Numerous methods exist for interpolating unevenly spaced sequences of data or time series. Linear interpolation predicts the x-values by drawing a straight line between two neighboring measurements and calculating the x-value at the appropriate point along the line. However, this method has its limitations because it assumes linear transitions in the data, which introduces a number of artifacts (including the loss of high-frequency components of the signal) and limits the data range to that of the original measurements. Alternatively, nearest-neighbor interpolation simply selects the value of the nearest measurement without including the values of other measurements in any calculation. The method is very simple, in fact no new values need to be calculated. Therefore, the method is much faster than all other methods, and therefore for very large data sets (e.g., long time series, large spatial data sets and images) but produces a very angular result, but produces a very angular result.
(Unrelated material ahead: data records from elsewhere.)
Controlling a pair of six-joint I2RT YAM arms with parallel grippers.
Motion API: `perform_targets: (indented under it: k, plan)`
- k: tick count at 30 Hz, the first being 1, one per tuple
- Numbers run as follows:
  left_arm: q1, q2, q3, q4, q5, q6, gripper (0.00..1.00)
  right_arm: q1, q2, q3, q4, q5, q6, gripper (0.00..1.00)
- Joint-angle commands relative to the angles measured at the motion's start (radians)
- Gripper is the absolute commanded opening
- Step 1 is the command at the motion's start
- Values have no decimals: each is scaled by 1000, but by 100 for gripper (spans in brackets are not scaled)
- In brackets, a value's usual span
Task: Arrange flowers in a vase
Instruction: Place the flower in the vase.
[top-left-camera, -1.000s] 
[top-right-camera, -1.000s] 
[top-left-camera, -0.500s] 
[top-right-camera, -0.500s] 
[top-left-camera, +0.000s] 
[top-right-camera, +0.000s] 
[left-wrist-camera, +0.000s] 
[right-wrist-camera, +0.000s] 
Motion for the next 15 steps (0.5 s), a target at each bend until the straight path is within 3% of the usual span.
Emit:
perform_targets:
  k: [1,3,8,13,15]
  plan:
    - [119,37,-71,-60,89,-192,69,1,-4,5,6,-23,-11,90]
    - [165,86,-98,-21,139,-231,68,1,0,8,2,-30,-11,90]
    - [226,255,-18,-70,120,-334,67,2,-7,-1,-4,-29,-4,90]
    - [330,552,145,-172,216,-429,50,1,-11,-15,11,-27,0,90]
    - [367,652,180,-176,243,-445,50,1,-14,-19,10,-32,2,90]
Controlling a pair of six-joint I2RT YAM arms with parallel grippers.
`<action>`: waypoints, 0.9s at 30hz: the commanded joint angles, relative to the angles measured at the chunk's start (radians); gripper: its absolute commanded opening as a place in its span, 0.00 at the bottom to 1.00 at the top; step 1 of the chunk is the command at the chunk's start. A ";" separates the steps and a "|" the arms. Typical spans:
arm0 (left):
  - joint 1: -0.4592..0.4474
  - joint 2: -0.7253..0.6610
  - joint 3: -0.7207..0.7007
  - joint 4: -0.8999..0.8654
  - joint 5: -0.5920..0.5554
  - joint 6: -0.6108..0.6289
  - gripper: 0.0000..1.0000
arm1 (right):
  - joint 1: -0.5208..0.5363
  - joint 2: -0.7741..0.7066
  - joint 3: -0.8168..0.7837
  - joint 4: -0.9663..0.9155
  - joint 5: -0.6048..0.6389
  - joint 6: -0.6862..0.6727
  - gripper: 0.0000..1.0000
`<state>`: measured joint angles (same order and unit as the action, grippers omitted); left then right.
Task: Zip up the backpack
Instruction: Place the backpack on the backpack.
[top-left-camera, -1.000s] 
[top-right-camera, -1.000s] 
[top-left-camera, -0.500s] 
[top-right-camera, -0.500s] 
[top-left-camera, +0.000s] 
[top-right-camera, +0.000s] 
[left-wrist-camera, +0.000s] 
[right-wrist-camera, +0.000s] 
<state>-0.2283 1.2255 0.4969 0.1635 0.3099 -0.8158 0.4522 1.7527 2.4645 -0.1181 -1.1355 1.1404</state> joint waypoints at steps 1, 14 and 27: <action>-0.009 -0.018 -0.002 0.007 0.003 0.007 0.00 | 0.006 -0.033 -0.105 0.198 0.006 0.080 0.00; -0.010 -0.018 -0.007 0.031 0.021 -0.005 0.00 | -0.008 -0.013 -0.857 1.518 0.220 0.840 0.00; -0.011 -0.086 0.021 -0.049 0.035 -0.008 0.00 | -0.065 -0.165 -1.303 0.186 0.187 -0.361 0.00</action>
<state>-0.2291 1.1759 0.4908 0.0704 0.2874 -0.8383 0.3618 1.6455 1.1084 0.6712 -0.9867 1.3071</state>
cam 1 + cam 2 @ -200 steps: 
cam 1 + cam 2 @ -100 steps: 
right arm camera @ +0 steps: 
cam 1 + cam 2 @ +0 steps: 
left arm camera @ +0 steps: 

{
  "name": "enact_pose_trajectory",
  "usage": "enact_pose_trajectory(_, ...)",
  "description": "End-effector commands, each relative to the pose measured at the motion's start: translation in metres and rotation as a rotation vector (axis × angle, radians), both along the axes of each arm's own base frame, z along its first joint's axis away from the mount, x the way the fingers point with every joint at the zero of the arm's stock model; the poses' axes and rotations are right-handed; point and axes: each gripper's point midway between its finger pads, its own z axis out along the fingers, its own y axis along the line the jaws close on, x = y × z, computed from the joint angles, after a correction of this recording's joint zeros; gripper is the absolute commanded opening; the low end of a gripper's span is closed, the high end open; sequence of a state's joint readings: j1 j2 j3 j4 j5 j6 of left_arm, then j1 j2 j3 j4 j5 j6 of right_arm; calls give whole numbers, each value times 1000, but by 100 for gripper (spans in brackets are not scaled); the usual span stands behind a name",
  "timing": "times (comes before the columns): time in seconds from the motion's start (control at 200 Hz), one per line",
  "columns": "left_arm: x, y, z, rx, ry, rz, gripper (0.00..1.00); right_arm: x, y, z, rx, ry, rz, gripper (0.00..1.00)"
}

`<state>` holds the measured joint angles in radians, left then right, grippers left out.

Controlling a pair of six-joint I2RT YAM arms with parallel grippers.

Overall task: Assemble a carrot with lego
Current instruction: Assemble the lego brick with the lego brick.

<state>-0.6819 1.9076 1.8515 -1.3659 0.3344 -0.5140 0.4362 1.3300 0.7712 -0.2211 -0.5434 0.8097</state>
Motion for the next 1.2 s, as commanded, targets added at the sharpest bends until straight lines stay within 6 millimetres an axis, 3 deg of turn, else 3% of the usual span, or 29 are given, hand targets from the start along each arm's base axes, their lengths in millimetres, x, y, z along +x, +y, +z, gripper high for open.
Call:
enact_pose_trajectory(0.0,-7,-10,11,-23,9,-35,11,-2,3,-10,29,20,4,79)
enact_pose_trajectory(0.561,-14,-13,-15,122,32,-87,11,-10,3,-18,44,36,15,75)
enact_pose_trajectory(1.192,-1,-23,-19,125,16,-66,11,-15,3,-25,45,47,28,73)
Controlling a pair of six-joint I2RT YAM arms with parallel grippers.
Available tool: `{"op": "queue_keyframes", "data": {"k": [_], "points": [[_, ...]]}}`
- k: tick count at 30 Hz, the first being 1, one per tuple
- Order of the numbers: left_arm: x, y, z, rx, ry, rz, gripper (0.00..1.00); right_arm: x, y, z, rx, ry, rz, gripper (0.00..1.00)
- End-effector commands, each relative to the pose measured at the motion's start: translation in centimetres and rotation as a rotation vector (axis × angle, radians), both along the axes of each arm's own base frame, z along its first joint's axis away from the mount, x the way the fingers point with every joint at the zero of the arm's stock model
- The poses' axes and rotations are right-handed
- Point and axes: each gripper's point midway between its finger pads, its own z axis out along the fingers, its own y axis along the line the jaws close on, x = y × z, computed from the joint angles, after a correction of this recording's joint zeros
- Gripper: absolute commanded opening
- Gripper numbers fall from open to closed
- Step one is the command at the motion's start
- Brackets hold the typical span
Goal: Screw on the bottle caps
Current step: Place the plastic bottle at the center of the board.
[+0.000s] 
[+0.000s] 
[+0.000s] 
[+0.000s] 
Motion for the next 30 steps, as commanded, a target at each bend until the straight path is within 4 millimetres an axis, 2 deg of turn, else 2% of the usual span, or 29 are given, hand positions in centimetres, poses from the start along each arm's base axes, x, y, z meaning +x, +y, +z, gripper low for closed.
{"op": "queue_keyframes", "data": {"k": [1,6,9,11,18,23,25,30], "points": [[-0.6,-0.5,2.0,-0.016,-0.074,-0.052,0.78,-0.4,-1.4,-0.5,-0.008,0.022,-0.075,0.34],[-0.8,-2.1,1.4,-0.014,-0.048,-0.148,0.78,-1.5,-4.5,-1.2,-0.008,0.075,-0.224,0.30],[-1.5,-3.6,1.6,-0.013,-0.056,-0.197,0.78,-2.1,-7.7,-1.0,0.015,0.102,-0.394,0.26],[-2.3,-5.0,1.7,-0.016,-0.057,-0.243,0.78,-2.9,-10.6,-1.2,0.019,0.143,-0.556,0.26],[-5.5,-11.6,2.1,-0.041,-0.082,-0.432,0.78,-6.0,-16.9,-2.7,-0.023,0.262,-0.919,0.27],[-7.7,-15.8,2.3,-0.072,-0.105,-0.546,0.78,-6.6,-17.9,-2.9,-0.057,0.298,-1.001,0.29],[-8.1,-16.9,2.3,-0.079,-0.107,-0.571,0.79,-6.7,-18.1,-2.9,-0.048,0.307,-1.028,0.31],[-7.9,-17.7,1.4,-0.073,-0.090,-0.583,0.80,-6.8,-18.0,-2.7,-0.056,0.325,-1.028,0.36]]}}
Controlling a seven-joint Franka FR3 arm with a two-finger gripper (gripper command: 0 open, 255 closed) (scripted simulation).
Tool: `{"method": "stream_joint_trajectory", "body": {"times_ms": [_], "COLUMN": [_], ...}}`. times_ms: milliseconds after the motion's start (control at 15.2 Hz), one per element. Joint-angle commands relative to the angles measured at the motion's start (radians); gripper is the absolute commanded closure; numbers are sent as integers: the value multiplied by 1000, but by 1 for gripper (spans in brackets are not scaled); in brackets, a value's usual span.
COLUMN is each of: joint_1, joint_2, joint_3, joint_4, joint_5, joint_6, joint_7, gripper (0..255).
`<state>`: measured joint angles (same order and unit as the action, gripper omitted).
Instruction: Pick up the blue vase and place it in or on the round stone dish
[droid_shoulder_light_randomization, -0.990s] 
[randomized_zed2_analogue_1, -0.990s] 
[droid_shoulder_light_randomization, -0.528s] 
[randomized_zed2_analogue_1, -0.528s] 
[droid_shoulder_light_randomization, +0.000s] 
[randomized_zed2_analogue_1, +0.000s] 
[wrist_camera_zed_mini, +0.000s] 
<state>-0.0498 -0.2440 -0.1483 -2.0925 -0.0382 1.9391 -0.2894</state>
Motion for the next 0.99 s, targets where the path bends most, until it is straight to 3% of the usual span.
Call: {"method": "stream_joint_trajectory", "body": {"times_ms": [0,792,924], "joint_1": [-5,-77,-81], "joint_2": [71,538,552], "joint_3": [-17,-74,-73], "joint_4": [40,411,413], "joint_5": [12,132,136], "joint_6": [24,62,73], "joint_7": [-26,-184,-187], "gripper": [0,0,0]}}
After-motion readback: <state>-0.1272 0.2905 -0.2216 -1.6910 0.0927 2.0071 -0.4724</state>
Cubic spline interpolation is another method for interpolating data that are unevenly spaced. Cubic splines are piecewise continuously differentiable curves that require at least four data points for each step. An advantage of the method is that it preserves the high-frequency information contained in the data. However, steep gradients in the data sequence–which typically occur adjacent to extreme minima and maxima–could cause spurious amplitudes in the interpolated time series. A variant that solves this problem is the piecewise cubic Hermite interpolating polynomial (PCHIP) named after French mathematician Charles Hermite (1822–1901) (Fritsch and Carlson 1980). The interpolated values are determined by shape-preserving piecewise cubic interpolation which avoids spurious amplitudes in the interpolated time series. This is achieved by waiving the piecewise continuous differentiability, that is abrupt changes in direction are accepted (e.g. near the neighboring measurement at –1.215 and –1.3 in the figure below), so that the curves between the measurements are always monotonous (increasing or decreasing) (e.g. between –1.3 and –1.4688 in the figure below). Since all these (and other) interpolation techniques might introduce artifacts to the data, it is always advisable (1) to keep the total number of data points constant before and after interpolation, (2) to report the method employed for estimating the evenly spaced data sequence, and (3) to explore the effect of interpolation on the variance of the data.
After this short introduction, we can demonstrate these four main methods with a simple example. After clearing the workspace and storing the standard color order of MATLAB in colors to display the interpolation results in a plot, we generate a synthetic time series x1 from the values of a 5th degree polynomial with the zeros +5, –4, +3, –2, and +1 by typing
clear, clc, close all colors = colororder; t1 = -20 : 0.1 : 20; x1 = 0.01*(t1-5).*(t1+4).*(t1-3).*(t1+2).*(t1-1);
The time series x1 has a rather high resolution, namely one value each along the time axis t1 running from –20 to +20, with 0.01 intervals. However, this high resolution is mainly needed for graphical representation. Our actual measured values x2, which follow the 5th degree polynomial, are taken from a random, unevenly spaced series of time values t2.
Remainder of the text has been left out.